XLST2 and stringmanipulation

A

Andreas Kraftl

Hello,

i've a xml file:
<lexikon>
<begriff>
<synonyme>
<synonym>a</synonym>
<synonym>b c</synonym>
</synonym>
<beschreibung>
Great letters.
</beschreibung>
</begriff>
...
</lexikon>

Then there is an other XML file where i would every string from <synonym>
extending.

Example XML file:
There is an b c and there an a

should be extend to
There is an
<a href="lexikon.php" class="lexikon">b c<span>
Great letters.</span></a>
and there an <a href="lexikon.php" class="lexikon">a<span>
Great letters.</span></a>

Following works not:

<!-- build the regex string -->
<xsl:variable name="lexwordstring">
<xsl:text>(.*?)(nurDummText</xsl:text>
<xsl:for-each
select="/pages/page/content/lexikon/begriff/synonyme/*">
<xsl:text>|</xsl:text>
<xsl:value-of select="normalize-space(.)"/>
</xsl:for-each>
<xsl:text>)([ ,.]*?)</xsl:text>
</xsl:variable>

<xsl:template match="text()">
<xsl:analyze-string select="." regex="{$lexwordstring}">
<xsl:matching-substring>
<xsl:value-of select="regex-group(1)"/>
<a href="{$lexikonpage}" class="lexikon">
<xsl:value-of select="regex-group(2)"/>
<span>
<xsl:apply-templates select="..."/>
</span>
</a>
</xsl:matching-substring>
<xsl:non-matching-substring>
<xsl:value-of select="."/>
</xsl:non-matching-substring>
</xsl:analyze-string>
</xsl:template>

Saxon means with <xsl:apply-templates>
"Cannot select a node here: the context item is an atomic value"
Without <xsl:apply-templates>, it works, but without the description ;).

Every idea is welcome?

Thanks
Andy
 
J

Joris Gillis

Hi,
<xsl:template match="text()">
<xsl:analyze-string select="." regex="{$lexwordstring}">
<xsl:matching-substring>
<xsl:value-of select="regex-group(1)"/>
<a href="{$lexikonpage}" class="lexikon">
<xsl:value-of select="regex-group(2)"/>
<span>
<xsl:apply-templates select="..."/>

I've never touched XPath2.0 , but 3 dots in a row doesn't sound legal.
You can use '..' to select the parent or '../..' to select the grandparent.
</span>
</a>
</xsl:matching-substring>
<xsl:non-matching-substring>
<xsl:value-of select="."/>
</xsl:non-matching-substring>
</xsl:analyze-string>
</xsl:template>

regards,
 
M

Martin Honnen

Andreas Kraftl wrote:

Following works not:

<!-- build the regex string -->
<xsl:variable name="lexwordstring">
<xsl:text>(.*?)(nurDummText</xsl:text>
<xsl:for-each
select="/pages/page/content/lexikon/begriff/synonyme/*">
<xsl:text>|</xsl:text>
<xsl:value-of select="normalize-space(.)"/>
</xsl:for-each>
<xsl:text>)([ ,.]*?)</xsl:text>
</xsl:variable>

<xsl:template match="text()">
<xsl:analyze-string select="." regex="{$lexwordstring}">
<xsl:matching-substring>
<xsl:value-of select="regex-group(1)"/>
<a href="{$lexikonpage}" class="lexikon">
<xsl:value-of select="regex-group(2)"/>
<span>
<xsl:apply-templates select="..."/>
</span>
</a>
</xsl:matching-substring>
<xsl:non-matching-substring>
<xsl:value-of select="."/>
</xsl:non-matching-substring>
</xsl:analyze-string>
</xsl:template>

Saxon means with <xsl:apply-templates>
"Cannot select a node here: the context item is an atomic value"

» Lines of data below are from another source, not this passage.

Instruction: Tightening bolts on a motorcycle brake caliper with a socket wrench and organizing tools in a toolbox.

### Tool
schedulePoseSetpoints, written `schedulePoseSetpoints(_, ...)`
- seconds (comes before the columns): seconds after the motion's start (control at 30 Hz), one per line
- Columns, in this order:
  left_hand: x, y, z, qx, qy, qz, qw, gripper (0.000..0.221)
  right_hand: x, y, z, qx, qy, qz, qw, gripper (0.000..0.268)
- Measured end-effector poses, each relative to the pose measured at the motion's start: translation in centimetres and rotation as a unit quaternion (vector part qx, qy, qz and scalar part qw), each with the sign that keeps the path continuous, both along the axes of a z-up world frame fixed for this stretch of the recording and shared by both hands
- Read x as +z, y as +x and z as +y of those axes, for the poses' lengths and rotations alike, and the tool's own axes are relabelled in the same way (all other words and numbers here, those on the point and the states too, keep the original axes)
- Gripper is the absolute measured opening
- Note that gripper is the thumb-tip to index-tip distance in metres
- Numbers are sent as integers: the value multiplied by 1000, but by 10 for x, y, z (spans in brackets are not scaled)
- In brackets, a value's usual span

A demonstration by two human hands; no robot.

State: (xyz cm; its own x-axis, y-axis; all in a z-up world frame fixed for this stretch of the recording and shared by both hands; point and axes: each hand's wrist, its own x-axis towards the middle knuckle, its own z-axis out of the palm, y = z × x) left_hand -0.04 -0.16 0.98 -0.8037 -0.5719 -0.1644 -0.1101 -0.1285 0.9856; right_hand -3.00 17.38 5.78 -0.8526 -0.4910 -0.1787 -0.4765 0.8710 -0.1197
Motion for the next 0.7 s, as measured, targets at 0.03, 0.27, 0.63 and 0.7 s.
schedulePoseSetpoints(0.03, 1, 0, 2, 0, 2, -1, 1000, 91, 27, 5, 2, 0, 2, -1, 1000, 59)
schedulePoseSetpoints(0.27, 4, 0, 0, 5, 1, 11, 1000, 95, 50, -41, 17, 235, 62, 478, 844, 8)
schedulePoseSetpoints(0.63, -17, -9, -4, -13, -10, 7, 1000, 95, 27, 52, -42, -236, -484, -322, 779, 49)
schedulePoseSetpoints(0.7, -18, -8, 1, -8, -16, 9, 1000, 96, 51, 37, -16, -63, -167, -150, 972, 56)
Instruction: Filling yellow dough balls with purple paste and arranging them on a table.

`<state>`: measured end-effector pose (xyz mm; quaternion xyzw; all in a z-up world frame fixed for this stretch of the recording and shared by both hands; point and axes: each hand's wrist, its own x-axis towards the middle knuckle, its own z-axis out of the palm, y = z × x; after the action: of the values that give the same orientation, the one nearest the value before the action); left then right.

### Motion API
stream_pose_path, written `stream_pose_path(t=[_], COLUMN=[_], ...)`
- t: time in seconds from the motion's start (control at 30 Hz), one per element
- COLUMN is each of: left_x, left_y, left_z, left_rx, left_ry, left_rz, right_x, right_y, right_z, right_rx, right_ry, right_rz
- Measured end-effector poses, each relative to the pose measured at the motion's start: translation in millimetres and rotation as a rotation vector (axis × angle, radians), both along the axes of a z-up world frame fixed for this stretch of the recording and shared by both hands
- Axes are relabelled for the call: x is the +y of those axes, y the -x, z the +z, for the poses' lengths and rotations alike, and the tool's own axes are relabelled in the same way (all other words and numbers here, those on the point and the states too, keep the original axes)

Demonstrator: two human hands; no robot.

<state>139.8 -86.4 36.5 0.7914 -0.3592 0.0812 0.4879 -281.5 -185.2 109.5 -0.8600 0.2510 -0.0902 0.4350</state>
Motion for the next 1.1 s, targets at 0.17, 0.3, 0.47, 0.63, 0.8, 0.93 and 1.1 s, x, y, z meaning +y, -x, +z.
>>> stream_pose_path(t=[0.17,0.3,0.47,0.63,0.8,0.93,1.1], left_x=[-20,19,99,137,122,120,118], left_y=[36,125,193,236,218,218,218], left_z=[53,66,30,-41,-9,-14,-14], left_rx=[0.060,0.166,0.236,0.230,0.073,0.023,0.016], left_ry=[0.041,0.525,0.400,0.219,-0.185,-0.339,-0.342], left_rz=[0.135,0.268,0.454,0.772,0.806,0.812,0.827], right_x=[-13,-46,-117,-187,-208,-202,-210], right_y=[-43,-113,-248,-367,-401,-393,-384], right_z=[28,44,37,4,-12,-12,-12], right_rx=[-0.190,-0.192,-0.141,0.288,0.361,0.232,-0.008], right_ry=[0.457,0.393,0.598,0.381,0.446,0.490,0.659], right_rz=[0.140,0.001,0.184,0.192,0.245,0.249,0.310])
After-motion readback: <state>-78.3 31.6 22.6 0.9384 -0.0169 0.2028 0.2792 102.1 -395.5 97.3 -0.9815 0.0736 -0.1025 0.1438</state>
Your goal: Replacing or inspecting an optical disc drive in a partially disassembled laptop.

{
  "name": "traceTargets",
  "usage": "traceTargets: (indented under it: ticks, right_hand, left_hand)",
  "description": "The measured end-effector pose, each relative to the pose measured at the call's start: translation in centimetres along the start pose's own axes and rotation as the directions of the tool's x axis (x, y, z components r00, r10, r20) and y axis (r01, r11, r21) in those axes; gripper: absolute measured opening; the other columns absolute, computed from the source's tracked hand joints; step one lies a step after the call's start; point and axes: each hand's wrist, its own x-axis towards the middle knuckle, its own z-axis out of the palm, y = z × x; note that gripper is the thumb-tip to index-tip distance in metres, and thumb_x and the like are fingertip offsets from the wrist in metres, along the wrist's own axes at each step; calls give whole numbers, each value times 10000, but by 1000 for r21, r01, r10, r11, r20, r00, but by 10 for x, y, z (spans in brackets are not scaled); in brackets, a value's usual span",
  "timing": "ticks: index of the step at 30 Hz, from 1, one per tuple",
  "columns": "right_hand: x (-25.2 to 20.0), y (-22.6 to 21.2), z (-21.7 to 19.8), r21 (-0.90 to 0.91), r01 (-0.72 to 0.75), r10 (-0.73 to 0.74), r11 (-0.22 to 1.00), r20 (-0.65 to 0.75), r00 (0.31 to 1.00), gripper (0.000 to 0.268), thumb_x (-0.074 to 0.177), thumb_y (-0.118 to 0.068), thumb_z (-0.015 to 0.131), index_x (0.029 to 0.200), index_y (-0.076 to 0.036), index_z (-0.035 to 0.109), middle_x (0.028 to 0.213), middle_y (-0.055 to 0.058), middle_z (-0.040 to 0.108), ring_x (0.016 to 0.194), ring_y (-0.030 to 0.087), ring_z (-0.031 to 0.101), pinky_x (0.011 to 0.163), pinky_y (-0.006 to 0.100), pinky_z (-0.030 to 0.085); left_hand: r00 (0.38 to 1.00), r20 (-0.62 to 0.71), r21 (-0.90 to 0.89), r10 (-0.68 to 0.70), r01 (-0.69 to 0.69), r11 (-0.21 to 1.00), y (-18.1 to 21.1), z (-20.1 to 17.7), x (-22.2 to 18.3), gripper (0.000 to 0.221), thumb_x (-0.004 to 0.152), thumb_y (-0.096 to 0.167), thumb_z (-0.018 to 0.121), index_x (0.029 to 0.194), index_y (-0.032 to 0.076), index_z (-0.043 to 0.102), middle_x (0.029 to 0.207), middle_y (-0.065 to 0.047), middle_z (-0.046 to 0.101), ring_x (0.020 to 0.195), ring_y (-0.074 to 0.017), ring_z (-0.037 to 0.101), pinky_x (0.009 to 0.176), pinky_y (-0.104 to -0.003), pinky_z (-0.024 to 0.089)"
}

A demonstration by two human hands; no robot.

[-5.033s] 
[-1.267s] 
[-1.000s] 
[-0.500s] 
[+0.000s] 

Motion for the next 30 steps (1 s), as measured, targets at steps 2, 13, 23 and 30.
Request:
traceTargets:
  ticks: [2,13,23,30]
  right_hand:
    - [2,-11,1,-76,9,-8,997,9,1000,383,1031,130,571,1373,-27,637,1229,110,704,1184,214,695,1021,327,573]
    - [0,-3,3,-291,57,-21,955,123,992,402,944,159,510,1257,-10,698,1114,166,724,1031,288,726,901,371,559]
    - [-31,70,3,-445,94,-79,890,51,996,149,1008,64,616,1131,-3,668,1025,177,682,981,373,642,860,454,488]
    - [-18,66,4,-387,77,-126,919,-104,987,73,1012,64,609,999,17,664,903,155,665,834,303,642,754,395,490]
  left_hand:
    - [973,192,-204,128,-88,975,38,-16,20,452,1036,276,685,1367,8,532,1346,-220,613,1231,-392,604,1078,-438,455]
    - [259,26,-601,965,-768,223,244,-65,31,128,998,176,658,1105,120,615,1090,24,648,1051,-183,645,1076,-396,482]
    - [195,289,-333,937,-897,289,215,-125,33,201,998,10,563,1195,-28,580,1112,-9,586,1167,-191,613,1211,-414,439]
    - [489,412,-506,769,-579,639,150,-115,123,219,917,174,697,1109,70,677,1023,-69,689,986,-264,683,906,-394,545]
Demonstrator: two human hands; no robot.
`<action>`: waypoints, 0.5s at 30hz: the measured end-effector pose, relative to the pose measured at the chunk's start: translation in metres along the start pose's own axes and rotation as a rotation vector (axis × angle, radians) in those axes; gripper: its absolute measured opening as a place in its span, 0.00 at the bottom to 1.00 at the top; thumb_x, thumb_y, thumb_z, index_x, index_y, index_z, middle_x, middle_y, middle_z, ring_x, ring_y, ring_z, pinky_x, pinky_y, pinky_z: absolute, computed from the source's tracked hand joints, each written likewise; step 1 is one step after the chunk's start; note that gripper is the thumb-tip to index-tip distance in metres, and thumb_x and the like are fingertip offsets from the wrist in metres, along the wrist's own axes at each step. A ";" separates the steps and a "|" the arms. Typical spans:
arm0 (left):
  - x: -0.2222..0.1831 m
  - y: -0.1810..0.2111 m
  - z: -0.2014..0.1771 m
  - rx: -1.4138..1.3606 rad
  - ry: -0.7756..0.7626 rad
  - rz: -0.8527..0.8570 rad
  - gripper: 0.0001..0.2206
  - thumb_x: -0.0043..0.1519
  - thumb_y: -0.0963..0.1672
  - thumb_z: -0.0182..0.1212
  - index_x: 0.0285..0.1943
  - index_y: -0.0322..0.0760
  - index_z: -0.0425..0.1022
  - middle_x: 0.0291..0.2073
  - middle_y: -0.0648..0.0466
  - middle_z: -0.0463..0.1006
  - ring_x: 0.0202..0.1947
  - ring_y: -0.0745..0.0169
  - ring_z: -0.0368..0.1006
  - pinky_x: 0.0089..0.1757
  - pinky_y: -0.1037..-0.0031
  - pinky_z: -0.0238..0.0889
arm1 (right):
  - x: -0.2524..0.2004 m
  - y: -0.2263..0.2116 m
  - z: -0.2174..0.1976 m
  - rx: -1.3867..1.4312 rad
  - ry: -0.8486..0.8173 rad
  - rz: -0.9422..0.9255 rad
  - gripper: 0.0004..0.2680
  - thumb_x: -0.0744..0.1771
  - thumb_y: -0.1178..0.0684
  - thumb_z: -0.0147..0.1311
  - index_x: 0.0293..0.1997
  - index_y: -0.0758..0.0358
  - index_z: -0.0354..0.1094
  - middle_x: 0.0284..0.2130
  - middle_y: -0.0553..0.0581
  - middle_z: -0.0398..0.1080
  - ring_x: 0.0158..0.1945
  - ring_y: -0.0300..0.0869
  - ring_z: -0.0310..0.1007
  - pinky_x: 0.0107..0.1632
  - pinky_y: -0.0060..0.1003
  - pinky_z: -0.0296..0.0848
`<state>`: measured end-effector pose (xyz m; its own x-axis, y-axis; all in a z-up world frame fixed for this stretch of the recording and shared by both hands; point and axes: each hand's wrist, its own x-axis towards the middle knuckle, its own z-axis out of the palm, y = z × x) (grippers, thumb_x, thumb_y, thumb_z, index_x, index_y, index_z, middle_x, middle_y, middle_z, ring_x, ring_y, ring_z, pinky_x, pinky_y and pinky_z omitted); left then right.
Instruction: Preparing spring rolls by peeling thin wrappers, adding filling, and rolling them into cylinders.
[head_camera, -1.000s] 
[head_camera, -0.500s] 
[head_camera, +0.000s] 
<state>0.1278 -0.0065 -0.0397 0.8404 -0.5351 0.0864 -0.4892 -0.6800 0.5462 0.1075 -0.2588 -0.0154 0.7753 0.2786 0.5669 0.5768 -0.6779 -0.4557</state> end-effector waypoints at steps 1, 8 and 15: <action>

I don't really understand on which node you want to apply templates but
it doesn't work as Saxon rightly tells you that the context item inside
the matching-substring instruction is an atomic value, it is a string
value resulting from the regular expression match.

Using the following "dictionary"

<?xml version="1.0" encoding="UTF-8"?>
<lexikon>
<begriff>
<synonyme>
<synonym>a</synonym>
<synonym>b c</synonym>
</synonyme>
<beschreibung>
Tolle Buchstaben.
</beschreibung>
</begriff>
</lexikon>

and the following XML input

<?xml version="1.0" encoding="UTF-8"?>
<text>Da ist ein b c und da ein a</text>

the following XSLT 2.0 stylesheet

<?xml version="1.0" encoding="UTF-8"?>
<xsl:stylesheet
version="2.0"
xmlns:xsl="http://www.w3.org/1999/XSL/Transform">

<xsl:eek:utput method="xml" encoding="UTF-8" />

<xsl:variable name="lexwordstring">
<xsl:text>(</xsl:text>
<xsl:for-each
select="document('test2004121801.xml')/lexikon/begriff/synonyme/*">
<xsl:value-of select="normalize-space(.)"/>
<xsl:if test="position() != last()">
<xsl:text>|</xsl:text>
</xsl:if>
</xsl:for-each>
<xsl:text>)</xsl:text>
</xsl:variable>

<xsl:template match="text()">
<xsl:analyze-string select="." regex="{$lexwordstring}">
<xsl:matching-substring>
<a href="" class="lexikon">
<xsl:value-of select="regex-group(1)"/>
<span>
<xsl:value-of
select="document('test2004121801.xml')/lexikon/begriff[synonyme/synonym
= regex-group(1)]/beschreibung" />
</span>
</a>
</xsl:matching-substring>
<xsl:non-matching-substring>
<xsl:value-of select="."/>
</xsl:non-matching-substring>
</xsl:analyze-string>
</xsl:template>

<xsl:template match="*">
<xsl:copy>
<xsl:apply-templates />
</xsl:copy>
</xsl:template>

</xsl:stylesheet>

outputs

<?xml version="1.0" encoding="UTF-8"?><text>D<a href=""
class="lexikon">a<span>
Tolle Buchstaben.
</span></a> ist ein <a href="" class="lexikon">b c<span>
Tolle Buchstaben.
</span></a> und d<a href="" class="lexikon">a<span>
Tolle Buchstaben.
</span></a> ein <a href="" class="lexikon">a<span>
Tolle Buchstaben.
</span></a></text>

with Saxon 8.1.1, maybe that helps you to find a solution.
I realize that more characters are matched than you are looking for
(e.g. the 'a' in 'Da'), I have tried to remedy that with using \b in the
regular expression but unfortunately it seems the regular expression
syntax in XSLT 2.0/XPath 2.0 doesn't know \b (word boundary).
 
A

Andreas Kraftl

Joris Gillis said:
I've never touched XPath2.0 , but 3 dots in a row doesn't sound legal.
You can use '..' to select the parent or '../..' to select the grandparent.

Of course you are right.
.... means just a placeholder. :)

Thx
Andy
 

Ask a Question

Want to reply to this thread or ask your own question?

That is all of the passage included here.